Task description >>
An exact printout of all the entries is required.

(Dataset excerpts)

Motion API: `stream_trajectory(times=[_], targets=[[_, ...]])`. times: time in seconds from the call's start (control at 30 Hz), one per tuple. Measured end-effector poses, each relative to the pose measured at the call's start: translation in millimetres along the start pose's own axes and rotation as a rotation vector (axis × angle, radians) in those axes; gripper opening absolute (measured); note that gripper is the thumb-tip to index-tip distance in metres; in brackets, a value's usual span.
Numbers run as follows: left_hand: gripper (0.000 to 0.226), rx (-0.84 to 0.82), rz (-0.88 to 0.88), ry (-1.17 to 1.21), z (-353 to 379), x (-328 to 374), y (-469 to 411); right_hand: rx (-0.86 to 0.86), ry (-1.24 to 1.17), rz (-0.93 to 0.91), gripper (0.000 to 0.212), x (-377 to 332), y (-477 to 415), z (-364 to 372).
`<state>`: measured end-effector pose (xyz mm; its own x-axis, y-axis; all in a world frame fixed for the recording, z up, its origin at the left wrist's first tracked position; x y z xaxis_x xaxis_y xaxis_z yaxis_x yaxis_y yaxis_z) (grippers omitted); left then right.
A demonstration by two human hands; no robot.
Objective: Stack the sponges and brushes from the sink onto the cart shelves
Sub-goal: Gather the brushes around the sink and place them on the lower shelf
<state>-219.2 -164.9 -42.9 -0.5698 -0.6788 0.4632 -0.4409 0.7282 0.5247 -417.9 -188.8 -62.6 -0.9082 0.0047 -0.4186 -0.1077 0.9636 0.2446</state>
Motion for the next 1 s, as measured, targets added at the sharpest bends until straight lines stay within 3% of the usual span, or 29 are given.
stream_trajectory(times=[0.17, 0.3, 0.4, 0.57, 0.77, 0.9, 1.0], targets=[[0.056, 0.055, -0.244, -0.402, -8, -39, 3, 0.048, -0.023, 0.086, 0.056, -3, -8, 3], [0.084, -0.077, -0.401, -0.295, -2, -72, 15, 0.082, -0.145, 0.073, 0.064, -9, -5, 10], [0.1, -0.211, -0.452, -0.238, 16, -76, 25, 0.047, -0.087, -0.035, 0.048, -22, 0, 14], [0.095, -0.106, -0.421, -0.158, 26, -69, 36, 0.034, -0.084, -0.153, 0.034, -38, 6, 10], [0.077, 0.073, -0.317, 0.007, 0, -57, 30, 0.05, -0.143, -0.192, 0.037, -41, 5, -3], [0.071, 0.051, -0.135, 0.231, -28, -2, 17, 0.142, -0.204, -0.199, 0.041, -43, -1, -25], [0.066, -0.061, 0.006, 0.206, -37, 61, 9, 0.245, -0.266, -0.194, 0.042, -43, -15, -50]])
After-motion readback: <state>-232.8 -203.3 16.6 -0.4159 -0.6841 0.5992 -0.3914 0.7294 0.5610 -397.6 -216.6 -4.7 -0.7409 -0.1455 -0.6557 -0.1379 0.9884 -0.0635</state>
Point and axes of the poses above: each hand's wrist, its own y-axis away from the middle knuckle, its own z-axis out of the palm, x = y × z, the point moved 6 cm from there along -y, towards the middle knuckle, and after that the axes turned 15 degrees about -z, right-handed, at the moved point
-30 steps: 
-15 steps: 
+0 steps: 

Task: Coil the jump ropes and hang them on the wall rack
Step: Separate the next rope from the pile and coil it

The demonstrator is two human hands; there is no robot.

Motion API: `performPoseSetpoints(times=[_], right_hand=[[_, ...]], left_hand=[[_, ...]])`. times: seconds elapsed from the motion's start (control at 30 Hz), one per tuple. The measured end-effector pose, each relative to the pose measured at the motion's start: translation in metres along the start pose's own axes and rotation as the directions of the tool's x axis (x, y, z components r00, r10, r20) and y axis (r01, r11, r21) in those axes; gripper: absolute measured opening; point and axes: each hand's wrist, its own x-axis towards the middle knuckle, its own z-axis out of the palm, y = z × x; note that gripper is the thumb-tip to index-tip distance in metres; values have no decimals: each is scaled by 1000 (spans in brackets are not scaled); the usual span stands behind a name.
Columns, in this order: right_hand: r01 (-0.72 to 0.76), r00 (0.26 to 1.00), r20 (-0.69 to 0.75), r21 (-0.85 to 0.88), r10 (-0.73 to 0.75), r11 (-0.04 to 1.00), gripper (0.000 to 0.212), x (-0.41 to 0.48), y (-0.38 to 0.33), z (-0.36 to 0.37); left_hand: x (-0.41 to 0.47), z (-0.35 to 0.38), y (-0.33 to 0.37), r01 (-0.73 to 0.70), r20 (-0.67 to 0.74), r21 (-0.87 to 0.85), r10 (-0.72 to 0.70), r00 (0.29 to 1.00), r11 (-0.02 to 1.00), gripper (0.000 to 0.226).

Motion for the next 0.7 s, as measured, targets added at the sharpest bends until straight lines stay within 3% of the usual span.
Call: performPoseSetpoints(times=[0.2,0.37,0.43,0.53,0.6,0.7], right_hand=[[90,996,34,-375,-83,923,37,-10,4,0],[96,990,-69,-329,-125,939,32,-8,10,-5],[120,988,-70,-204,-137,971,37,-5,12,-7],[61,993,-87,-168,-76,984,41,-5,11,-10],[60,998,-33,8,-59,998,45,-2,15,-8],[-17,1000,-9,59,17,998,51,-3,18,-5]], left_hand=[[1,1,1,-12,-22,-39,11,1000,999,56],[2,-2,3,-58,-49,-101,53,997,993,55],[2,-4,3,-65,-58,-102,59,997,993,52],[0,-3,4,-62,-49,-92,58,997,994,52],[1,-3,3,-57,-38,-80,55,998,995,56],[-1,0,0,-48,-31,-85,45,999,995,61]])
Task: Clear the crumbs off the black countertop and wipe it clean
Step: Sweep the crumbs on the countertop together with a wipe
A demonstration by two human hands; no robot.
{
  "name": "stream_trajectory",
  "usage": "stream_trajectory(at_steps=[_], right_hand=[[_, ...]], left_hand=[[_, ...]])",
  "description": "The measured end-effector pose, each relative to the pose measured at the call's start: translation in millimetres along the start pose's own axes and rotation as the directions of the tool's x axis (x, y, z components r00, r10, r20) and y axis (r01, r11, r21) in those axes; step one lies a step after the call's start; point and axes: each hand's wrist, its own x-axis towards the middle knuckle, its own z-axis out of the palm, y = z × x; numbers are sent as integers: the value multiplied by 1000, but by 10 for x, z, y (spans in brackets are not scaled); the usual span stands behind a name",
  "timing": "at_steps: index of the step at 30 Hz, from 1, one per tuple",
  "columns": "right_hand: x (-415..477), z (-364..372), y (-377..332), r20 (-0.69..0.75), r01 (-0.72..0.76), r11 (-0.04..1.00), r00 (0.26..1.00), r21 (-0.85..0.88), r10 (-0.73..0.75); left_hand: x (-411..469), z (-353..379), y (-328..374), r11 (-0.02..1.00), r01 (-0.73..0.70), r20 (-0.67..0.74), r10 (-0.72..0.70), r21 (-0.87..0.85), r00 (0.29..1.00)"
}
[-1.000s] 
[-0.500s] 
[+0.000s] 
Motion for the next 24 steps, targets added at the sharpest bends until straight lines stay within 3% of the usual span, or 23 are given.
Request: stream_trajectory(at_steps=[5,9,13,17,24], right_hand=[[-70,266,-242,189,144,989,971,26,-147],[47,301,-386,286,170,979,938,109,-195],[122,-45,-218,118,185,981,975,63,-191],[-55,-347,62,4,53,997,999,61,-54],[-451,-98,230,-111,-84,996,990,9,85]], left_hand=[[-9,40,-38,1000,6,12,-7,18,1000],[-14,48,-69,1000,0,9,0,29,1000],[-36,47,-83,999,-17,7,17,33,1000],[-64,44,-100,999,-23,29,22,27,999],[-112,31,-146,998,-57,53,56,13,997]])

Reply >>
Motion API: `stream_trajectory(times=[_], targets=[[_, ...]])`. times: time in seconds from the call's start (control at 30 Hz), one per tuple. Measured end-effector poses, each relative to the pose measured at the call's start: translation in millimetres along the start pose's own axes and rotation as a rotation vector (axis × angle, radians) in those axes; gripper opening absolute (measured); note that gripper is the thumb-tip to index-tip distance in metres; in brackets, a value's usual span.
Numbers run as follows: left_hand: gripper (0.000 to 0.226), rx (-0.84 to 0.82), rz (-0.88 to 0.88), ry (-1.17 to 1.21), z (-353 to 379), x (-328 to 374), y (-469 to 411); right_hand: rx (-0.86 to 0.86), ry (-1.24 to 1.17), rz (-0.93 to 0.91), gripper (0.000 to 0.212), x (-377 to 332), y (-477 to 415), z (-364 to 372).
`<state>`: measured end-effector pose (xyz mm; its own x-axis, y-axis; all in a world frame fixed for the recording, z up, its origin at the left wrist's first tracked position; x y z xaxis_x xaxis_y xaxis_z yaxis_x yaxis_y yaxis_z) (grippers omitted); left then right.
A demonstration by two human hands; no robot.
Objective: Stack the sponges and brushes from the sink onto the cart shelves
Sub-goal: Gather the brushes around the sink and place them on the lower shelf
<state>-219.2 -164.9 -42.9 -0.5698 -0.6788 0.4632 -0.4409 0.7282 0.5247 -417.9 -188.8 -62.6 -0.9082 0.0047 -0.4186 -0.1077 0.9636 0.2446</state>
Motion for the next 1 s, as measured, targets added at the sharpest bends until straight lines stay within 3% of the usual span, or 29 are given.
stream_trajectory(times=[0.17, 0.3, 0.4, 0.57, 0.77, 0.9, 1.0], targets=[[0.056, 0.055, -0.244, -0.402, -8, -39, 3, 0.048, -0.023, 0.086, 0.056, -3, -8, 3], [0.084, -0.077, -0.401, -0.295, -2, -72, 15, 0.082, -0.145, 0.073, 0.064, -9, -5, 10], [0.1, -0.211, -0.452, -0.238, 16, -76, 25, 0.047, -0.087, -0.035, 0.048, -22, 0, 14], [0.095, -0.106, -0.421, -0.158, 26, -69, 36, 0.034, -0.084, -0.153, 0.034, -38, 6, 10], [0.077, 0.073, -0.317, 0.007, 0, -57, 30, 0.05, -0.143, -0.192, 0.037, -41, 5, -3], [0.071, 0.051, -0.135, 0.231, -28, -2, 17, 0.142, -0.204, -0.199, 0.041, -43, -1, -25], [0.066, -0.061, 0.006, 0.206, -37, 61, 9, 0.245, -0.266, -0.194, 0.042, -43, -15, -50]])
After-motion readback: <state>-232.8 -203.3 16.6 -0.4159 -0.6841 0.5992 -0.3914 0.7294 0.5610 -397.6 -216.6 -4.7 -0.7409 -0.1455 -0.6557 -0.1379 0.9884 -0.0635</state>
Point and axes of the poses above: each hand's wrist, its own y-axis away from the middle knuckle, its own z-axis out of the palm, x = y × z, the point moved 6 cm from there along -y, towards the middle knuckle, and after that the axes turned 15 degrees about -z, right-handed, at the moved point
-30 steps: 
-15 steps: 
+0 steps: 

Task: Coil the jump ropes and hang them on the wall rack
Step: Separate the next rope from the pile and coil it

The demonstrator is two human hands; there is no robot.

Motion API: `performPoseSetpoints(times=[_], right_hand=[[_, ...]], left_hand=[[_, ...]])`. times: seconds elapsed from the motion's start (control at 30 Hz), one per tuple. The measured end-effector pose, each relative to the pose measured at the motion's start: translation in metres along the start pose's own axes and rotation as the directions of the tool's x axis (x, y, z components r00, r10, r20) and y axis (r01, r11, r21) in those axes; gripper: absolute measured opening; point and axes: each hand's wrist, its own x-axis towards the middle knuckle, its own z-axis out of the palm, y = z × x; note that gripper is the thumb-tip to index-tip distance in metres; values have no decimals: each is scaled by 1000 (spans in brackets are not scaled); the usual span stands behind a name.
Columns, in this order: right_hand: r01 (-0.72 to 0.76), r00 (0.26 to 1.00), r20 (-0.69 to 0.75), r21 (-0.85 to 0.88), r10 (-0.73 to 0.75), r11 (-0.04 to 1.00), gripper (0.000 to 0.212), x (-0.41 to 0.48), y (-0.38 to 0.33), z (-0.36 to 0.37); left_hand: x (-0.41 to 0.47), z (-0.35 to 0.38), y (-0.33 to 0.37), r01 (-0.73 to 0.70), r20 (-0.67 to 0.74), r21 (-0.87 to 0.85), r10 (-0.72 to 0.70), r00 (0.29 to 1.00), r11 (-0.02 to 1.00), gripper (0.000 to 0.226).

Motion for the next 0.7 s, as measured, targets added at the sharpest bends until straight lines stay within 3% of the usual span.
Call: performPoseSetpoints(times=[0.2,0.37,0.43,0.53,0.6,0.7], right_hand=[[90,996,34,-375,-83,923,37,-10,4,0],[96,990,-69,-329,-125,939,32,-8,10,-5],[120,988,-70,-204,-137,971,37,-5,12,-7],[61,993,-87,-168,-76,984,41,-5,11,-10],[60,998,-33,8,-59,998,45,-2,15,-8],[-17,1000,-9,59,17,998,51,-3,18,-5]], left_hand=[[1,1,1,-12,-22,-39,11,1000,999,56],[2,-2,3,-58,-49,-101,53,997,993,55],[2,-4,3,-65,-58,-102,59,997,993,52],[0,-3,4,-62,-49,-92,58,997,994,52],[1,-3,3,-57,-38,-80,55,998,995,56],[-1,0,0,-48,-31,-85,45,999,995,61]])
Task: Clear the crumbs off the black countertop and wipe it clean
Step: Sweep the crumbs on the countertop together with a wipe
A demonstration by two human hands; no robot.
{
  "name": "stream_trajectory",
  "usage": "stream_trajectory(at_steps=[_], right_hand=[[_, ...]], left_hand=[[_, ...]])",
  "description": "The measured end-effector pose, each relative to the pose measured at the call's start: translation in millimetres along the start pose's own axes and rotation as the directions of the tool's x axis (x, y, z components r00, r10, r20) and y axis (r01, r11, r21) in those axes; step one lies a step after the call's start; point and axes: each hand's wrist, its own x-axis towards the middle knuckle, its own z-axis out of the palm, y = z × x; numbers are sent as integers: the value multiplied by 1000, but by 10 for x, z, y (spans in brackets are not scaled); the usual span stands behind a name",
  "timing": "at_steps: index of the step at 30 Hz, from 1, one per tuple",
  "columns": "right_hand: x (-415..477), z (-364..372), y (-377..332), r20 (-0.69..0.75), r01 (-0.72..0.76), r11 (-0.04..1.00), r00 (0.26..1.00), r21 (-0.85..0.88), r10 (-0.73..0.75); left_hand: x (-411..469), z (-353..379), y (-328..374), r11 (-0.02..1.00), r01 (-0.73..0.70), r20 (-0.67..0.74), r10 (-0.72..0.70), r21 (-0.87..0.85), r00 (0.29..1.00)"
}
[-1.000s] 
[-0.500s] 
[+0.000s] 
Motion for the next 24 steps, targets added at the sharpest bends until straight lines stay within 3% of the usual span, or 23 are given.
Request: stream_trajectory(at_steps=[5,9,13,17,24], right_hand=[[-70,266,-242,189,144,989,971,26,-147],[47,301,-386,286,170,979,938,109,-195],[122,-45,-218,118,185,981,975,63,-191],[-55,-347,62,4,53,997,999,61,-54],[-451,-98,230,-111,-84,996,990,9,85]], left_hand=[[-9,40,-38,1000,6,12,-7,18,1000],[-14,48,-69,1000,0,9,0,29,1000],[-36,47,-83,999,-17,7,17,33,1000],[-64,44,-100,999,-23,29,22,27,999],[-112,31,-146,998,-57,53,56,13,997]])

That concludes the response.